Work instruction
Write each entry out once more, please, precisely as shown.

Entries provided
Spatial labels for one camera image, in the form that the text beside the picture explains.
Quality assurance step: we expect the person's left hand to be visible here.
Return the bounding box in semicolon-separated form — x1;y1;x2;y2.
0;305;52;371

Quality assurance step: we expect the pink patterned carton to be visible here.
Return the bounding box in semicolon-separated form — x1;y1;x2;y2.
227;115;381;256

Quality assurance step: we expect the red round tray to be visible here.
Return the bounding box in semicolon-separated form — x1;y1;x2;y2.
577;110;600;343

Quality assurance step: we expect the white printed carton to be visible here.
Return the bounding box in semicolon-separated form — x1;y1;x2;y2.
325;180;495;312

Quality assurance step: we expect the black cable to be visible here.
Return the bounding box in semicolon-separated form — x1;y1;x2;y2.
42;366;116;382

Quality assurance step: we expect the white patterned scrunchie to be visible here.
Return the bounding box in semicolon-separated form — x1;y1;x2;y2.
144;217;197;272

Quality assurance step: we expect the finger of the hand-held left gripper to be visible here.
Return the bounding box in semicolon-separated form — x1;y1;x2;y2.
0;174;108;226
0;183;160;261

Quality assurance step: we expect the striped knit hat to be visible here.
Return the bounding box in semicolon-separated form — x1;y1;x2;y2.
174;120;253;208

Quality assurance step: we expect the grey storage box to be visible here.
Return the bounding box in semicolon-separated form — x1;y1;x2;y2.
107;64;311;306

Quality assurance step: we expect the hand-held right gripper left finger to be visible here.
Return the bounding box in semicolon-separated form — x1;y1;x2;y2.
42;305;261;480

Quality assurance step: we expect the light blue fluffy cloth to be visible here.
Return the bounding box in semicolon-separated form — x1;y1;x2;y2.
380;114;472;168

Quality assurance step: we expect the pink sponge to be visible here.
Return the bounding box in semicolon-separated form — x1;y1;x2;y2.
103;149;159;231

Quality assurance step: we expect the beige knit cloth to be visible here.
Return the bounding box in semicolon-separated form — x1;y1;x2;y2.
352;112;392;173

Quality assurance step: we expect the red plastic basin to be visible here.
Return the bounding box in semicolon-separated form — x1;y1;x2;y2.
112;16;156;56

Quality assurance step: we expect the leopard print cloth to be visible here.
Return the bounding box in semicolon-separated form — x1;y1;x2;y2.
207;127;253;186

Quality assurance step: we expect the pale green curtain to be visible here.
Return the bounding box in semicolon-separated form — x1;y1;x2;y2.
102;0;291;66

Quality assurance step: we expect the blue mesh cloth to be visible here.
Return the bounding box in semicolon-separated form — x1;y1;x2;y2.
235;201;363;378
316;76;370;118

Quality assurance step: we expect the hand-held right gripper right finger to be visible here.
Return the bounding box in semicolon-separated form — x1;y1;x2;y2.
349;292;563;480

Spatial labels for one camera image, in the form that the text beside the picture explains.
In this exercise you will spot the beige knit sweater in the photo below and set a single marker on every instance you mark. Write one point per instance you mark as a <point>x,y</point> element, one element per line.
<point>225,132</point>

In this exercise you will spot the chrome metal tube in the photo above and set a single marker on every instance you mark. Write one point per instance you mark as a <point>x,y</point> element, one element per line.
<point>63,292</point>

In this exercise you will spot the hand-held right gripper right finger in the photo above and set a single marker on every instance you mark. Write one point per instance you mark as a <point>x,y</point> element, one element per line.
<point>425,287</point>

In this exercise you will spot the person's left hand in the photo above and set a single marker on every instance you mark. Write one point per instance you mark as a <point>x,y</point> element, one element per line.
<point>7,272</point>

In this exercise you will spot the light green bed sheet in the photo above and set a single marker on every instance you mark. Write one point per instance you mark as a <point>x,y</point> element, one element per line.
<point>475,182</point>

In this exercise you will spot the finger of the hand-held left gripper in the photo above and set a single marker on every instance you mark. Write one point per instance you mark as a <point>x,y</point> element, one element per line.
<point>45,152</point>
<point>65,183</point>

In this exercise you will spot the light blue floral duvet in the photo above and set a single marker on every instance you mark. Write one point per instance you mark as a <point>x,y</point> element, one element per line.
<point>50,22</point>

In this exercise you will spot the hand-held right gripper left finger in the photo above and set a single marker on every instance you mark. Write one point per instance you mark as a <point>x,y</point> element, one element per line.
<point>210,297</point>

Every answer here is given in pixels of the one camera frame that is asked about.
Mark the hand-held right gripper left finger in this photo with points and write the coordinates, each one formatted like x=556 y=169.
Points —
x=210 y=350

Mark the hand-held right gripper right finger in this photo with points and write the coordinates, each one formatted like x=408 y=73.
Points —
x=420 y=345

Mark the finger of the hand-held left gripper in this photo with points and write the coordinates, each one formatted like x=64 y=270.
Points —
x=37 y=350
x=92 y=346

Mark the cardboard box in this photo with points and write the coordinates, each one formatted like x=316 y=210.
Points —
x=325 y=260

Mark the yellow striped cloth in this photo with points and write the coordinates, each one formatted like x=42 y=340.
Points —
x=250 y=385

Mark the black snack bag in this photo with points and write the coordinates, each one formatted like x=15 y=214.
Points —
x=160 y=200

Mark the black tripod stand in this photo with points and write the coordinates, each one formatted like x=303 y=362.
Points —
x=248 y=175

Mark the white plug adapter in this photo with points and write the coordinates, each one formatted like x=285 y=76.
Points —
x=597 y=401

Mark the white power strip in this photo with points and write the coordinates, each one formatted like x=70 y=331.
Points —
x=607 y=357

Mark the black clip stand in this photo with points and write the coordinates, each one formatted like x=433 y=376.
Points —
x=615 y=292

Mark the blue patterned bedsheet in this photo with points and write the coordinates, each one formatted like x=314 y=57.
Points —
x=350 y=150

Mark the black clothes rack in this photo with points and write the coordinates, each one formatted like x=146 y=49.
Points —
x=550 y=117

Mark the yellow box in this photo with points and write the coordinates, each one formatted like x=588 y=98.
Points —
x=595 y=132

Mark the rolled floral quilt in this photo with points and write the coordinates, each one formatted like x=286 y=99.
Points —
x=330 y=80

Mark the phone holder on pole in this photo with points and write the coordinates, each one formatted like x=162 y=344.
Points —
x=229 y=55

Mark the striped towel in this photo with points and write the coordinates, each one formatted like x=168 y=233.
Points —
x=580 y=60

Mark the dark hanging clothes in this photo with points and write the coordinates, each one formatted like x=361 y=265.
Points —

Result of the exercise
Spatial labels for one camera image, in the form that the text beside the picture explains.
Quality assurance step: we expect the person's left hand to be visible here.
Return the bounding box in semicolon-separated form — x1;y1;x2;y2.
0;305;52;371

Quality assurance step: we expect the pink patterned carton to be visible here.
Return the bounding box in semicolon-separated form — x1;y1;x2;y2.
227;115;381;256

Quality assurance step: we expect the red round tray to be visible here.
Return the bounding box in semicolon-separated form — x1;y1;x2;y2.
577;110;600;343

Quality assurance step: we expect the white printed carton to be visible here.
Return the bounding box in semicolon-separated form — x1;y1;x2;y2.
325;180;495;312

Quality assurance step: we expect the black cable to be visible here.
Return the bounding box in semicolon-separated form — x1;y1;x2;y2.
42;366;116;382

Quality assurance step: we expect the white patterned scrunchie to be visible here.
Return the bounding box in semicolon-separated form — x1;y1;x2;y2.
144;217;197;272

Quality assurance step: we expect the finger of the hand-held left gripper to be visible here.
Return the bounding box in semicolon-separated form — x1;y1;x2;y2.
0;174;108;226
0;183;160;261

Quality assurance step: we expect the striped knit hat to be visible here.
Return the bounding box in semicolon-separated form — x1;y1;x2;y2.
174;120;253;208

Quality assurance step: we expect the grey storage box to be visible here.
Return the bounding box in semicolon-separated form — x1;y1;x2;y2.
107;64;311;306

Quality assurance step: we expect the hand-held right gripper left finger to be visible here.
Return the bounding box in semicolon-separated form — x1;y1;x2;y2.
42;305;261;480

Quality assurance step: we expect the light blue fluffy cloth to be visible here.
Return the bounding box in semicolon-separated form — x1;y1;x2;y2.
380;114;472;168

Quality assurance step: we expect the pink sponge to be visible here.
Return the bounding box in semicolon-separated form — x1;y1;x2;y2.
103;149;159;231

Quality assurance step: we expect the beige knit cloth to be visible here.
Return the bounding box in semicolon-separated form — x1;y1;x2;y2.
352;112;392;173

Quality assurance step: we expect the red plastic basin to be visible here.
Return the bounding box in semicolon-separated form — x1;y1;x2;y2.
112;16;156;56

Quality assurance step: we expect the leopard print cloth to be visible here.
Return the bounding box in semicolon-separated form — x1;y1;x2;y2.
207;127;253;186

Quality assurance step: we expect the pale green curtain to be visible here.
Return the bounding box in semicolon-separated form — x1;y1;x2;y2.
102;0;291;66

Quality assurance step: we expect the blue mesh cloth to be visible here.
Return the bounding box in semicolon-separated form — x1;y1;x2;y2.
235;201;363;378
316;76;370;118

Quality assurance step: we expect the hand-held right gripper right finger to be visible here.
Return the bounding box in semicolon-separated form — x1;y1;x2;y2.
349;292;563;480

Spatial labels for one camera image, in the form that the text beside the picture explains.
In this exercise you will spot the beige knit sweater in the photo below and set a single marker on every instance you mark. Write one point per instance you mark as a <point>x,y</point> element, one element per line.
<point>225,132</point>

In this exercise you will spot the chrome metal tube in the photo above and set a single marker on every instance you mark. Write one point per instance you mark as a <point>x,y</point> element, one element per line.
<point>63,292</point>

In this exercise you will spot the hand-held right gripper right finger in the photo above and set a single marker on every instance you mark. Write one point per instance you mark as a <point>x,y</point> element, one element per line.
<point>425,287</point>

In this exercise you will spot the person's left hand in the photo above and set a single marker on every instance you mark. Write one point per instance you mark as a <point>x,y</point> element, one element per line.
<point>7,272</point>

In this exercise you will spot the light green bed sheet in the photo above and set a single marker on every instance you mark. Write one point per instance you mark as a <point>x,y</point> element, one element per line.
<point>475,182</point>

In this exercise you will spot the finger of the hand-held left gripper in the photo above and set a single marker on every instance you mark. Write one point per instance you mark as a <point>x,y</point> element, one element per line.
<point>45,152</point>
<point>65,183</point>

In this exercise you will spot the light blue floral duvet in the photo above and set a single marker on every instance you mark. Write one point per instance you mark as a <point>x,y</point> element, one element per line.
<point>50,22</point>

In this exercise you will spot the hand-held right gripper left finger in the photo above and set a single marker on every instance you mark. Write one point per instance you mark as a <point>x,y</point> element, one element per line.
<point>210,297</point>

Every answer here is given in pixels of the one camera frame that is asked about.
Mark the hand-held right gripper left finger in this photo with points and write the coordinates, each one formatted like x=556 y=169.
Points —
x=210 y=350

Mark the hand-held right gripper right finger in this photo with points and write the coordinates, each one formatted like x=408 y=73.
Points —
x=420 y=345

Mark the finger of the hand-held left gripper in this photo with points and write the coordinates, each one formatted like x=64 y=270.
Points —
x=37 y=350
x=92 y=346

Mark the cardboard box in this photo with points and write the coordinates, each one formatted like x=316 y=210.
Points —
x=325 y=260

Mark the yellow striped cloth in this photo with points and write the coordinates, each one formatted like x=42 y=340.
Points —
x=250 y=385

Mark the black snack bag in this photo with points and write the coordinates, each one formatted like x=15 y=214.
Points —
x=160 y=200

Mark the black tripod stand in this photo with points and write the coordinates, each one formatted like x=303 y=362.
Points —
x=248 y=175

Mark the white plug adapter in this photo with points and write the coordinates, each one formatted like x=285 y=76.
Points —
x=597 y=401

Mark the white power strip in this photo with points and write the coordinates, each one formatted like x=70 y=331.
Points —
x=607 y=357

Mark the black clip stand in this photo with points and write the coordinates, each one formatted like x=433 y=376.
Points —
x=615 y=292

Mark the blue patterned bedsheet in this photo with points and write the coordinates, each one formatted like x=314 y=57.
Points —
x=350 y=150

Mark the black clothes rack in this photo with points and write the coordinates, each one formatted like x=146 y=49.
Points —
x=550 y=117

Mark the yellow box in this photo with points and write the coordinates, each one formatted like x=588 y=98.
Points —
x=595 y=132

Mark the rolled floral quilt in this photo with points and write the coordinates, each one formatted like x=286 y=99.
Points —
x=330 y=80

Mark the phone holder on pole in this photo with points and write the coordinates, each one formatted like x=162 y=344.
Points —
x=229 y=55

Mark the striped towel in this photo with points and write the coordinates, each one formatted like x=168 y=233.
Points —
x=580 y=60

Mark the dark hanging clothes in this photo with points and write the coordinates, each one formatted like x=361 y=265.
Points —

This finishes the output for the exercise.